**WHAT THE TASK ASKS**. In full and without changes, output the data.

--- START ---

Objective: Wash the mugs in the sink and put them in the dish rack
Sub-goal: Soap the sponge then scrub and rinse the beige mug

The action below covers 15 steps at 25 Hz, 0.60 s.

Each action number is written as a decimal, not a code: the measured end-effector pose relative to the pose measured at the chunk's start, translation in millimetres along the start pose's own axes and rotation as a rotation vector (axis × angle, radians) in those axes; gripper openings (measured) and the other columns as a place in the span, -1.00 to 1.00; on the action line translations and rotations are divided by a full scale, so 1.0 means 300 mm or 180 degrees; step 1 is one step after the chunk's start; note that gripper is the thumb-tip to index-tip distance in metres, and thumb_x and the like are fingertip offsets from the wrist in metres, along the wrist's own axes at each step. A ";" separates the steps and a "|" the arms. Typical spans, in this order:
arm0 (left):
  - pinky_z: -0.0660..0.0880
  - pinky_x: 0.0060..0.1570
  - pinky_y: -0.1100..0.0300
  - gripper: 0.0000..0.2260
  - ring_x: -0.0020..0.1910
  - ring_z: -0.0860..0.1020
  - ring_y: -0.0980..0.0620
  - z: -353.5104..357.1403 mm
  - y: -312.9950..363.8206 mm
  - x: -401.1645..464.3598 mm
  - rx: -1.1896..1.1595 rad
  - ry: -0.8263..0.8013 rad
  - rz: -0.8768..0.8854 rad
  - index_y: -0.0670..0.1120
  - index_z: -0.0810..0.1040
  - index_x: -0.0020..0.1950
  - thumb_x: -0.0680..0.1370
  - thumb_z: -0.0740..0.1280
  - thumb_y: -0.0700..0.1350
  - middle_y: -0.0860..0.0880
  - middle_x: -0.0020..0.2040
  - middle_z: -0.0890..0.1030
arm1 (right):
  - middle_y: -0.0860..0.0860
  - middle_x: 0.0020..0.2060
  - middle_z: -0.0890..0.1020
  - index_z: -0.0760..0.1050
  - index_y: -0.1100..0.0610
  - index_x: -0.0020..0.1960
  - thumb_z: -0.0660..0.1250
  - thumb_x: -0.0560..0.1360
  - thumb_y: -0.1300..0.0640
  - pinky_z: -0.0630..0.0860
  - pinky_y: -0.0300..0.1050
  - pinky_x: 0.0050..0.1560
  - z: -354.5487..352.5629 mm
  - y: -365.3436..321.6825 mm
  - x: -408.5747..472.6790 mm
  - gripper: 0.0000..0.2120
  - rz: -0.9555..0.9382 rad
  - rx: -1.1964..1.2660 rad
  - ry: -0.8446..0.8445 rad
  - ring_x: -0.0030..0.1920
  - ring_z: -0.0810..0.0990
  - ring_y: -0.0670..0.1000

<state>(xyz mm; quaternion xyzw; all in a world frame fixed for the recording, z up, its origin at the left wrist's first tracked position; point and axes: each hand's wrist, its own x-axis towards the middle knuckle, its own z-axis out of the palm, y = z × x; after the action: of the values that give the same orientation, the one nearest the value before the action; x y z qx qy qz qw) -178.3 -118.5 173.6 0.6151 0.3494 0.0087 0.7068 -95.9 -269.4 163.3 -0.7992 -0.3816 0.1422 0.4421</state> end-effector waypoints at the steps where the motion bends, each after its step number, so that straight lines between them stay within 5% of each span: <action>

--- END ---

**RESULT OF THIS EXERCISE**.
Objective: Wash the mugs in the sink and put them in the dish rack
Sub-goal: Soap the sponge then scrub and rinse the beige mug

The action below covers 15 steps at 25 Hz, 0.60 s.

Each action number is written as a decimal, not a code: the measured end-effector pose relative to the pose measured at the chunk's start, translation in millimetres along the start pose's own axes and rotation as a rotation vector (axis × angle, radians) in those axes; gripper openings (measured) and the other columns as a place in the span, -1.00 to 1.00; on the action line translations and rotations are divided by a full scale, so 1.0 means 300 mm or 180 degrees; step 1 is one step after the chunk's start; note that gripper is the thumb-tip to index-tip distance in metres, and thumb_x and the like are fingertip offsets from the wrist in metres, along the wrist's own axes at each step. A ";" separates the steps and a "|" the arms. Typical spans, in this order:
arm0 (left):
  - pinky_z: -0.0660..0.0880
  - pinky_x: 0.0060..0.1570
  - pinky_y: -0.1100..0.0300
  - gripper: 0.0000..0.2260
  - ring_x: -0.0020..0.1910
  - ring_z: -0.0860..0.1020
  - ring_y: -0.0980..0.0620
  - z: -353.5104..357.1403 mm
  - y: -312.9950..363.8206 mm
  - x: -401.1645..464.3598 mm
  - rx: -1.1896..1.1595 rad
  - ry: -0.8263..0.8013 rad
  - rz: -0.8768..0.8854 rad
  - index_y: -0.0670..0.1120
  - index_z: -0.0810..0.1040
  - index_x: -0.0020..0.1950
  - thumb_x: -0.0680..0.1370
  - thumb_z: -0.0740..0.1280
  - thumb_y: -0.0700..0.1350
  - middle_y: -0.0860..0.0880
  - middle_x: -0.0020..0.2040
  - middle_z: -0.0890..0.1030
arm1 (right):
  - middle_y: -0.0860..0.0860
  - middle_x: 0.0020..0.2060
  - middle_z: -0.0890..0.1020
  - index_z: -0.0760..0.1050
  - index_y: -0.1100..0.0610
  - index_x: -0.0020..0.1960
  - thumb_z: -0.0660..0.1250
  - thumb_x: -0.0560..0.1360
  - thumb_y: -0.1300..0.0640
  - pinky_z: -0.0630..0.0860
  - pinky_y: -0.0300..0.1050
  - pinky_x: 0.0050..0.1560
  - z: -354.5487..352.5629 mm
  - y: -365.3436..321.6825 mm
  - x: -408.5747..472.6790 mm
  - gripper: 0.0000..0.2120
  - rz: -0.9555..0.9382 rad
  - rx: -1.1964..1.2660 rad
  - ry: -0.8446..0.8445 rad
  - ring_x: -0.0030..0.1920
  - ring_z: -0.0810..0.0990
  - ring_y: -0.0670..0.1000

<state>(xyz mm; quaternion xyzw; all in a world frame fixed for the recording, z up, its origin at the left wrist's first tracked position; point and axes: each hand's wrist, its own x-axis towards the middle knuckle, its own z-axis out of the palm, y = z × x; after the action: of the values that give the same orientation, the one nearest the value before the action; x y z qx qy qz qw) -178.3 -118.5 173.6 0.6151 0.3494 0.0087 0.7068 -95.9 -269.4 163.3 -0.7992 -0.3816 0.1422 0.4421</state> end-effector waypoints at the steps where the motion bends, each after its step number, so that straight lines between them stay within 5% of each span: <action>

The complete output has now been given.